Re: [Intel-gfx] [RFC PATCH 04/20] drm/sched: Convert drm scheduler to use a work queue rather than kthread

Jason Ekstrand <jason@xxxxxxxxxxxxxx> · Mon, 9 Jan 2023 09:45:09 -0600

On Thu, Jan 5, 2023 at 1:40 PM Matthew Brost <matthew.brost@xxxxxxxxx> wrote:
On Mon, Jan 02, 2023 at 08:30:19AM +0100, Boris Brezillon wrote:

> On Fri, 30 Dec 2022 12:55:08 +0100

> Boris Brezillon <boris.brezillon@xxxxxxxxxxxxx> wrote:

> 

> > On Fri, 30 Dec 2022 11:20:42 +0100

> > Boris Brezillon <boris.brezillon@xxxxxxxxxxxxx> wrote:

> > 

> > > Hello Matthew,

> > > 

> > > On Thu, 22 Dec 2022 14:21:11 -0800

> > > Matthew Brost <matthew.brost@xxxxxxxxx> wrote:

> > >   

> > > > In XE, the new Intel GPU driver, a choice has made to have a 1 to 1

> > > > mapping between a drm_gpu_scheduler and drm_sched_entity. At first this

> > > > seems a bit odd but let us explain the reasoning below.

> > > > 

> > > > 1. In XE the submission order from multiple drm_sched_entity is not

> > > > guaranteed to be the same completion even if targeting the same hardware

> > > > engine. This is because in XE we have a firmware scheduler, the GuC,

> > > > which allowed to reorder, timeslice, and preempt submissions. If a using

> > > > shared drm_gpu_scheduler across multiple drm_sched_entity, the TDR falls

> > > > apart as the TDR expects submission order == completion order. Using a

> > > > dedicated drm_gpu_scheduler per drm_sched_entity solve this problem.    

> > > 

> > > Oh, that's interesting. I've been trying to solve the same sort of

> > > issues to support Arm's new Mali GPU which is relying on a FW-assisted

> > > scheduling scheme (you give the FW N streams to execute, and it does

> > > the scheduling between those N command streams, the kernel driver

> > > does timeslice scheduling to update the command streams passed to the

> > > FW). I must admit I gave up on using drm_sched at some point, mostly

> > > because the integration with drm_sched was painful, but also because I

> > > felt trying to bend drm_sched to make it interact with a

> > > timeslice-oriented scheduling model wasn't really future proof. Giving

> > > drm_sched_entity exlusive access to a drm_gpu_scheduler probably might

> > > help for a few things (didn't think it through yet), but I feel it's

> > > coming short on other aspects we have to deal with on Arm GPUs.  

> > 

> > Ok, so I just had a quick look at the Xe driver and how it

> > instantiates the drm_sched_entity and drm_gpu_scheduler, and I think I

> > have a better understanding of how you get away with using drm_sched

> > while still controlling how scheduling is really done. Here

> > drm_gpu_scheduler is just a dummy abstract that let's you use the

> > drm_sched job queuing/dep/tracking mechanism. The whole run-queue

You nailed it here, we use the DRM scheduler for queuing jobs,

dependency tracking and releasing jobs to be scheduled when dependencies

are met, and lastly a tracking mechanism of inflights jobs that need to

be cleaned up if an error occurs. It doesn't actually do any scheduling

aside from the most basic level of not overflowing the submission ring

buffer. In this sense, a 1 to 1 relationship between entity and

scheduler fits quite well.

Yeah, I think there's an annoying difference between what AMD/NVIDIA/Intel want here and what you need for Arm thanks to the number of FW queues available. I don't remember the exact number of GuC queues but it's at least 1k. This puts it in an entirely different class from what you have on Mali. Roughly, there's about three categories here:

 1. Hardware where the kernel is placing jobs on actual HW rings. This is old Mali, Intel Haswell and earlier, and probably a bunch of others.  (Intel BDW+ with execlists is a weird case that doesn't fit in this categorization.)
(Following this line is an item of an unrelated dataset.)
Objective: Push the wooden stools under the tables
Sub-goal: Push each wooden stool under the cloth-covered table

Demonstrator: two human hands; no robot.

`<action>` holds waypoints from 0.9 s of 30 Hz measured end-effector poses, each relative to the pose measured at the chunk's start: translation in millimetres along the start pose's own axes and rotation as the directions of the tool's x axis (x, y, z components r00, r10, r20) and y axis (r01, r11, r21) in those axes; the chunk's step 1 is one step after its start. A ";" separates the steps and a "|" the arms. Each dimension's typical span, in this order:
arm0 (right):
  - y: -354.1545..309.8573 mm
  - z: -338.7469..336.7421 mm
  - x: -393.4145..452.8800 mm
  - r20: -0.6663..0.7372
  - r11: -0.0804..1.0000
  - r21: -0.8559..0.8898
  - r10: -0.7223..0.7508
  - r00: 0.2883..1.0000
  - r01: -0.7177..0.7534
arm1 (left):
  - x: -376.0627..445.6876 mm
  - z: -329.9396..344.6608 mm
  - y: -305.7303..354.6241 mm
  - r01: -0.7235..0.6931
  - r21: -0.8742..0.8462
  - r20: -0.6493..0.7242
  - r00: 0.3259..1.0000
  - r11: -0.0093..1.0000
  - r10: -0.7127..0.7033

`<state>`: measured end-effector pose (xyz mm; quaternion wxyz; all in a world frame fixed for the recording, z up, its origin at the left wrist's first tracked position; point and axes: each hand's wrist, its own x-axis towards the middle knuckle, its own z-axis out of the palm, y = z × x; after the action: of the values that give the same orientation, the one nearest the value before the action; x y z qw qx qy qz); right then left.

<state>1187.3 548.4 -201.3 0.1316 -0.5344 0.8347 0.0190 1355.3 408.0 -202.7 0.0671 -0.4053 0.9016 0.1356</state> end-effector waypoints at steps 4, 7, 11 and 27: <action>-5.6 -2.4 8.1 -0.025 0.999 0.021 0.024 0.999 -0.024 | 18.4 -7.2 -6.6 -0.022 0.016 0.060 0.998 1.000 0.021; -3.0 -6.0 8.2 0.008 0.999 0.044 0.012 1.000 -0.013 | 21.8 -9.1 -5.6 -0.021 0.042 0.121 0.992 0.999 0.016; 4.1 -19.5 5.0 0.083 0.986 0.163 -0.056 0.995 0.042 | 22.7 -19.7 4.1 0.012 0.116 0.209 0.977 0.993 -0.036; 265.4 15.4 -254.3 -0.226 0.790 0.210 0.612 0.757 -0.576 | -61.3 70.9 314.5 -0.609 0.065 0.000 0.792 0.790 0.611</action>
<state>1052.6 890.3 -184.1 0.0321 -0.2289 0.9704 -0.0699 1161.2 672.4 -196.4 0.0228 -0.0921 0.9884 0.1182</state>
 2. Hardware (or firmware) with a very limited number of queues where you're going to have to juggle in the kernel in order to run desktop Linux.

 3. Firmware scheduling with a high queue count. In this case, you don't want the kernel scheduling anything. Just throw it at the firmware and let it go brrrrr.  If we ever run out of queues (unlikely), the kernel can temporarily pause some low-priority contexts and do some juggling or, frankly, just fail userspace queue creation and tell the user to close some windows.

The existence of this 2nd class is a bit annoying but it's where we are. I think it's worth recognizing that Xe and panfrost are in different places here and will require different designs. For Xe, we really are just using drm/scheduler as a front-end and the firmware does all the real scheduling.

How do we deal with class 2? That's an interesting question.  We may eventually want to break that off into a separate discussion and not litter the Xe thread but let's keep going here for a bit.  I think there are some pretty reasonable solutions but they're going to look a bit different.

The way I did this for Xe with execlists was to keep the 1:1:1 mapping between drm_gpu_scheduler, drm_sched_entity, and userspace xe_engine.  Instead of feeding a GuC ring, though, it would feed a fixed-size execlist ring and then there was a tiny kernel which operated entirely in IRQ handlers which juggled those execlists by smashing HW registers.  For Panfrost, I think we want something slightly different but can borrow some ideas here.  In particular, have the schedulers feed kernel-side SW queues (they can even be fixed-size if that helps) and then have a kthread which juggles those feeds the limited FW queues.  In the case where you have few enough active contexts to fit them all in FW, I do think it's best to have them all active in FW and let it schedule. But with only 31, you need to be able to juggle if you run out.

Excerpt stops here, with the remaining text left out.